In the beginning, the revolution was equally leftist, intellectual and also religious. But it was immediately hijacked by the religious side and became something else. When the American embassy was attacked by a small fanatical religious group without permission from the government or negotiation, the temporary parliament opposed this act and resigned, and that was turning point towards the shift of power and the establishment of this totalitarian Islamic regime. That resulted in huge disappointment with the revolution very soon after it happened. Half of the population has lived with that disappointment their whole life. I am of a nation who is screwed by the regime on the one hand, and then the US and consequently other countries are screwing you from the other side, as if you are representative of the regime. It’s the worst possible position to be in, as you are attacked from both sides.

The moment Trump was elected, I thought now finally my American friends realise how it feels to be led by a politician who is not representing your views.

MA: Your work is a bit anthropological, considering how your artworks address everyday objects as carriers of identity. How do people become accustomed to collect similar objects?

I don’t have an anthropological method in principle, but it appears in the works that involve objects. For example, one of my works departures from my curiosity – why people feel obligated to own the same objects. It’s a symptom of homogenic small societies, where the definition of ethnicity and nationality is the same. For example, in Estonia these two terms are mixed, ethnicity is equal to nationality, although it is different where I was born, there are hundreds of different languages and ethnicities which make up the nation of Iran.

Bita Razavi, ‘Divorce Ceremony’, performance documentation, 2017

SP: In the end of 2019 you took a break from exhibiting. What encouraged that decision?

My idea was to take a break from non-stop producing and exhibiting, to stay in my countryside house in Estonia, and reflect on my life and practice but also the institution dominant system I was working within. The whole idea of renovating the Yellow House, which was abandoned till 2016, was to create a place for rehearsing hospitality, rest and non-activity, which is the most necessary and relevant activity in the current state of the world.

MA, SP: After such a retreat, I imagine it’s overwhelming to start preparing the Estonian pavilion at Venice Biennial. How do you and your work fit into the network of experiences and relationships that form the project?

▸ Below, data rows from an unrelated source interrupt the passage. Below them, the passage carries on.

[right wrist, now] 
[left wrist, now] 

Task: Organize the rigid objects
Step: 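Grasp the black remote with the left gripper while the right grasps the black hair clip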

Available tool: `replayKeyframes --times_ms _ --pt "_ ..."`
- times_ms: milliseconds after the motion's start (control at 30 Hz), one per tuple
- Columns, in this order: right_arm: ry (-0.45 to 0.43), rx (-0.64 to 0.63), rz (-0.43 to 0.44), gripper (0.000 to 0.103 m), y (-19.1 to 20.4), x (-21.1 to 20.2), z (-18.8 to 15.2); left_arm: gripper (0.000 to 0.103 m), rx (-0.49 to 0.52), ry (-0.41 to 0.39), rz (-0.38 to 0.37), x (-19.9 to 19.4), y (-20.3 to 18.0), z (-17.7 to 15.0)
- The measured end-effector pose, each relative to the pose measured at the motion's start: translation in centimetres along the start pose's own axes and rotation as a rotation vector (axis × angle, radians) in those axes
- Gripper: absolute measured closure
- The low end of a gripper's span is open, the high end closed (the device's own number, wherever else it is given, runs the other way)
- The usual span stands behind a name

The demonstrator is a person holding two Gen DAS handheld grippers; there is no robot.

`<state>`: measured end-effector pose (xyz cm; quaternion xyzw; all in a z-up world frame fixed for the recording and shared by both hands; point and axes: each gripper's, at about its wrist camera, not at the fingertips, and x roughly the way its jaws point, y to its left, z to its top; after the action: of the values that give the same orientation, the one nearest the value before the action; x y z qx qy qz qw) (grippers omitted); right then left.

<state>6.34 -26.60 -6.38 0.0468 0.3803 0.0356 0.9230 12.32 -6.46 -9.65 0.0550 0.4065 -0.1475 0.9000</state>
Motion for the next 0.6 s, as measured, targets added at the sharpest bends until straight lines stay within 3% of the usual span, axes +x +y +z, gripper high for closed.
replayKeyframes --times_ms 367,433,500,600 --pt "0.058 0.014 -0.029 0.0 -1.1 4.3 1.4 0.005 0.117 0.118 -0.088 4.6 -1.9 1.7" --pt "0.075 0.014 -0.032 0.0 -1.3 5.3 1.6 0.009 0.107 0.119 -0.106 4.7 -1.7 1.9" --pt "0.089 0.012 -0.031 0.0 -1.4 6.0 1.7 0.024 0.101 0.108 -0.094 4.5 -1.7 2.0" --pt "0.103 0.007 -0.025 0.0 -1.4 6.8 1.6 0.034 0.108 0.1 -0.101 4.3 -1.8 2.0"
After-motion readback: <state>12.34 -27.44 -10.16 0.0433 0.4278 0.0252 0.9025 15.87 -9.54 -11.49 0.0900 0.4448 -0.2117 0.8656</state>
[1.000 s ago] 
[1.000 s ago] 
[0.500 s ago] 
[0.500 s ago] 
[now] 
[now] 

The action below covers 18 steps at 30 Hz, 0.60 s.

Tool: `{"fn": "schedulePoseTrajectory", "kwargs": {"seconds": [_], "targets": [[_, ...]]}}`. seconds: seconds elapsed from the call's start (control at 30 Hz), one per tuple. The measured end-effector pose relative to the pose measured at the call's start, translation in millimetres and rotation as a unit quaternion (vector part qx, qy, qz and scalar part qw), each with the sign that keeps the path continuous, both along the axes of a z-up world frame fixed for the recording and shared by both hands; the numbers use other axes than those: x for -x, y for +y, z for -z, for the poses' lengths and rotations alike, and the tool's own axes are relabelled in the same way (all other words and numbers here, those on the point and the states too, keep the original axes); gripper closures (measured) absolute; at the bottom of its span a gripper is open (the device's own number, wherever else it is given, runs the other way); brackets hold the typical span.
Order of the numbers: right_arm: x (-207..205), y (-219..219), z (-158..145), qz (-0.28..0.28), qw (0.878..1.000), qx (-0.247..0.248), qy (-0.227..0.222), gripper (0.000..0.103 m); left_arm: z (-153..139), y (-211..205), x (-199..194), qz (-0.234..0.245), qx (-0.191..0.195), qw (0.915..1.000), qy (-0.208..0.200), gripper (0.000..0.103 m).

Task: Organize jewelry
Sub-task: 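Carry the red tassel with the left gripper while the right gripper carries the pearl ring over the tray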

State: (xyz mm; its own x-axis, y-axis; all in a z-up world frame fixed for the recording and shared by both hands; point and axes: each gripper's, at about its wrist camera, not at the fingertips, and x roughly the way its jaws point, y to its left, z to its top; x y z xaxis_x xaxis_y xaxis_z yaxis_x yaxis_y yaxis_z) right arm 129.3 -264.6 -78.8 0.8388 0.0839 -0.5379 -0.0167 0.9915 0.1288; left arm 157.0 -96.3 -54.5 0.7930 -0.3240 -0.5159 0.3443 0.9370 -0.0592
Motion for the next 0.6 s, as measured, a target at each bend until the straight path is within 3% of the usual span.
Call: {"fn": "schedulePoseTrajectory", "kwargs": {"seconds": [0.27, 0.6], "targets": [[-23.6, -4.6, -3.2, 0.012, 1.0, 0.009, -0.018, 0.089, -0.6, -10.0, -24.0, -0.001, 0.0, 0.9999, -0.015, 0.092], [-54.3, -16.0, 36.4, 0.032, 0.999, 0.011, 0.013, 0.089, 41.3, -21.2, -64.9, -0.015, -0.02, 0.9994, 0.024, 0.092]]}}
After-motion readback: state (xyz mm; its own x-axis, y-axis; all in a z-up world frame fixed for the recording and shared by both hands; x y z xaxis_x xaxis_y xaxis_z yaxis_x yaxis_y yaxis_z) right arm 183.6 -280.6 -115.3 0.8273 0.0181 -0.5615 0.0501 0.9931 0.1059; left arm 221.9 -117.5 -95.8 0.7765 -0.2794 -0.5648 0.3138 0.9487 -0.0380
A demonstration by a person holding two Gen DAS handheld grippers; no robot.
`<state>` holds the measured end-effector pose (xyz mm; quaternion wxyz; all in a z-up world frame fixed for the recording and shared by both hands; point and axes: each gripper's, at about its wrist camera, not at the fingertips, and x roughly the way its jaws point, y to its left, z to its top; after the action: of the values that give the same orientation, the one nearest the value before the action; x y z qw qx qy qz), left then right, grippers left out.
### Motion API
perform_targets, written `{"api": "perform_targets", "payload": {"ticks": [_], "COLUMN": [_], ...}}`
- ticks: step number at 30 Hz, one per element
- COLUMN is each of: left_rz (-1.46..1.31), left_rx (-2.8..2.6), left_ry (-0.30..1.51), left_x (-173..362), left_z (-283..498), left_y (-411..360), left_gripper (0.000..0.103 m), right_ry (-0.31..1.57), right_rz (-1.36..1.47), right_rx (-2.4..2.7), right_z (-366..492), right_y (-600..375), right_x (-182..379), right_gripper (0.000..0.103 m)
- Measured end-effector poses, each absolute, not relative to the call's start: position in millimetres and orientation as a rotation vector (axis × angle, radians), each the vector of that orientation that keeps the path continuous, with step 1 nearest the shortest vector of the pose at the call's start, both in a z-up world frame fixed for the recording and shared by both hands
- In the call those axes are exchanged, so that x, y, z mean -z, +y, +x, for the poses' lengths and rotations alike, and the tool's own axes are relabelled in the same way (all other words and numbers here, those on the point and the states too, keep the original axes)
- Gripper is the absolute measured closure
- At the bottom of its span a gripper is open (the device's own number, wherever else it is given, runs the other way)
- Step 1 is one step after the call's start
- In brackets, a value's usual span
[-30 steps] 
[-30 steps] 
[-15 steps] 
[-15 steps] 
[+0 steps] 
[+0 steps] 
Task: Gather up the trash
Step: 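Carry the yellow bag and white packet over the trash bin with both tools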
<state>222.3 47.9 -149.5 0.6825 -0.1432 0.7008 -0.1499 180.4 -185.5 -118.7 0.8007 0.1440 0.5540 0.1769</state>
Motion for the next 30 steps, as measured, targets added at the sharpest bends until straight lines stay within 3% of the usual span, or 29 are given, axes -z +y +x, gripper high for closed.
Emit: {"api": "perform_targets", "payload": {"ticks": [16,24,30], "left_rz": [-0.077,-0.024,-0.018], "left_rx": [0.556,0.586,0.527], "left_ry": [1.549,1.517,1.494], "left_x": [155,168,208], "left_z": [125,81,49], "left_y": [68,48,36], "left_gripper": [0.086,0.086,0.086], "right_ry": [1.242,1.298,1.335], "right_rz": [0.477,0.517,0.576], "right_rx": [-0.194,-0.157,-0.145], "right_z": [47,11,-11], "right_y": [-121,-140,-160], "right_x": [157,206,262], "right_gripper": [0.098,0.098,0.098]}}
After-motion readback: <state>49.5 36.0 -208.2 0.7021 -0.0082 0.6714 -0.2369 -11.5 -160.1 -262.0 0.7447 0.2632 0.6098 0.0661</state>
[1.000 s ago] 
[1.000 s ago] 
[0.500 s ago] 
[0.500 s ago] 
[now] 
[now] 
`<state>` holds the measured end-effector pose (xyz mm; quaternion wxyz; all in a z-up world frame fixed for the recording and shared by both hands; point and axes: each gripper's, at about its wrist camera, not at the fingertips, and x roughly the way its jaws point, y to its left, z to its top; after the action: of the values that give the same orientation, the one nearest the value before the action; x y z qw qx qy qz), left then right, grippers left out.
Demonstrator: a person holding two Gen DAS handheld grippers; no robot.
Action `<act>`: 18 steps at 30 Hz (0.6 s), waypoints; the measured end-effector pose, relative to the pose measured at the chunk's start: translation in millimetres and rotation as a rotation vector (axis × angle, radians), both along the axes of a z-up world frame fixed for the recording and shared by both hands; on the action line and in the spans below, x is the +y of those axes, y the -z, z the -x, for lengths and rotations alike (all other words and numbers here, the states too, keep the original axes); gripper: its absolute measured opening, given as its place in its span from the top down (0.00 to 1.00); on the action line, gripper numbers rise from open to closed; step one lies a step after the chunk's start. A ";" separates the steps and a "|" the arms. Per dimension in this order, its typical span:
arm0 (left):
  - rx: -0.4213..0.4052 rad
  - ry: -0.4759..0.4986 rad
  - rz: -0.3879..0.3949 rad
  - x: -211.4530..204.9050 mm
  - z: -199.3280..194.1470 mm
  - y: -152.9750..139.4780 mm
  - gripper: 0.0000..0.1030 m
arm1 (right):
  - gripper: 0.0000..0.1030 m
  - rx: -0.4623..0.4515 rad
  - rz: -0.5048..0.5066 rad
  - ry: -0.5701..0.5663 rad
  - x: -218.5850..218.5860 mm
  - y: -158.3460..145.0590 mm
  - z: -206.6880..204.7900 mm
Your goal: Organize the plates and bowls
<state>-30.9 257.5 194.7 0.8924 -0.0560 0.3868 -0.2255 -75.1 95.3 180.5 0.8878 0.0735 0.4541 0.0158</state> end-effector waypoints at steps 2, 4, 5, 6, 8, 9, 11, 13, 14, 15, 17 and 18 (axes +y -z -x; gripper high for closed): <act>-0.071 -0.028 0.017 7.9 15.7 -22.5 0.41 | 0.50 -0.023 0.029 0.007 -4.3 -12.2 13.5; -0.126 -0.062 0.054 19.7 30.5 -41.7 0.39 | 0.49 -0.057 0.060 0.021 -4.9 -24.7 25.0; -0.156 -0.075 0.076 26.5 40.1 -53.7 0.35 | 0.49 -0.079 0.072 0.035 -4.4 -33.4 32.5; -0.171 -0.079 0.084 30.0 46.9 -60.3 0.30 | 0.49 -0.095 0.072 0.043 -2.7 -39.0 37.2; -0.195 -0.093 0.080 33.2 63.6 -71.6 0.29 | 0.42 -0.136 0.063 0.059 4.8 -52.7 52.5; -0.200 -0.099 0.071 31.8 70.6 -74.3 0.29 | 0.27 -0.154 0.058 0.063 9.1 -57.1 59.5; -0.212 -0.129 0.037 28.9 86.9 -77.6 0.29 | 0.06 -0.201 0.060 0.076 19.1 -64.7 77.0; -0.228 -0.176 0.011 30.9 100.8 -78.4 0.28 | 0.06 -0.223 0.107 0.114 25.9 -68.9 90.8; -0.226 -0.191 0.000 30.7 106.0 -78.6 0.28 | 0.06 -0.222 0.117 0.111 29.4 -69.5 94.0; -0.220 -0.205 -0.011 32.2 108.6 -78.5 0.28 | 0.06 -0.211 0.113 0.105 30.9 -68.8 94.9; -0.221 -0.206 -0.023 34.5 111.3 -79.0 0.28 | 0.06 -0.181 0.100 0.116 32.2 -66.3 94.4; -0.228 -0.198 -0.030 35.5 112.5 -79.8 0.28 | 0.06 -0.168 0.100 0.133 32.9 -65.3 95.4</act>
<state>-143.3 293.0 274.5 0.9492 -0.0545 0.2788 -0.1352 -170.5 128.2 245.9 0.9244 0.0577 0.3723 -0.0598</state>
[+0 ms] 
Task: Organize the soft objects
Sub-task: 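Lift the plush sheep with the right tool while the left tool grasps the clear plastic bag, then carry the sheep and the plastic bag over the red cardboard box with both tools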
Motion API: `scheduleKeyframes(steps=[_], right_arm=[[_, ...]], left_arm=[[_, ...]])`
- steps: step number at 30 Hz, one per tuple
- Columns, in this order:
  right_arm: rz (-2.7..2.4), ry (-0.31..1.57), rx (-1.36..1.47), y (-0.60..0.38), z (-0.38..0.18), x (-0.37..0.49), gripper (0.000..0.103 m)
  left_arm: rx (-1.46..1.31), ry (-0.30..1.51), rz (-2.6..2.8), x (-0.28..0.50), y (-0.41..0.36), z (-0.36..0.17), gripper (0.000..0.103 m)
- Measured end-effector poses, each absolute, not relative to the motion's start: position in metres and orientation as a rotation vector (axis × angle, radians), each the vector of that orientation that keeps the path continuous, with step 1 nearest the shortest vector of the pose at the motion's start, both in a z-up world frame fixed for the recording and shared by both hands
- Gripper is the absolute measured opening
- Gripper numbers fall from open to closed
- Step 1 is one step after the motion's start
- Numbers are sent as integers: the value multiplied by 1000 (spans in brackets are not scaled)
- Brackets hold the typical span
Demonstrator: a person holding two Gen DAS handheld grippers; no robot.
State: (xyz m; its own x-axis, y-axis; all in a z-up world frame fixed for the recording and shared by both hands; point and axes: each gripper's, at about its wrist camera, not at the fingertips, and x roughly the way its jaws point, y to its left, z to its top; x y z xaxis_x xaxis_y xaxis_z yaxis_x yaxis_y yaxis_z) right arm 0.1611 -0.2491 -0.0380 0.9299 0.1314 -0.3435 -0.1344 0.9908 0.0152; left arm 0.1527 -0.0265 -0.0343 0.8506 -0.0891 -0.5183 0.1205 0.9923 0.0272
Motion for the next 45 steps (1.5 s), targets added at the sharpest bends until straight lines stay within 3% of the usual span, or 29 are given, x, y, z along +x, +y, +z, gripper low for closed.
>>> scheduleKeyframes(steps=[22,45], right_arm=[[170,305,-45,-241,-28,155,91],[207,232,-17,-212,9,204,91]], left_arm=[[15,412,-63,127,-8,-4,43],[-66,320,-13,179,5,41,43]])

You are right, it’s quite challenging to get back to my usual work rhythm, especially on such a project that requires long term concentration and dedication. But I think having a rather long break from work and exhibiting was very important for having the right state of mind to work on the proposal for Venice. When I was invited to join Kristina Norman and Corina Apostol in preparing the proposal for the Estonian Pavilion, I’d already had a five months break and the opportunity to reflect on my work. The thought that was bugging me the most was whether what is valued by the system, and the institutionalized art scene, has been influencing my practice. What I had been exhibiting during the recent years was very different from the dream image I had in mind when I made my first works in the early 2000s. Those works were deeply engaged with the space and I was more concerned about form and aesthetics. I had to go back and look at my earlier works to understand how my practice has evolved and if I was content and fully in charge of this change. This looking back forms a big part of my contribution to the Venice project. For Orchidelirium I’m creating a Garden of Abundance which will be intertwined with the space, visually much closer to my earlier works and conceptually more aligned with my recent practice and deeply in dialogue with Kristina’s work.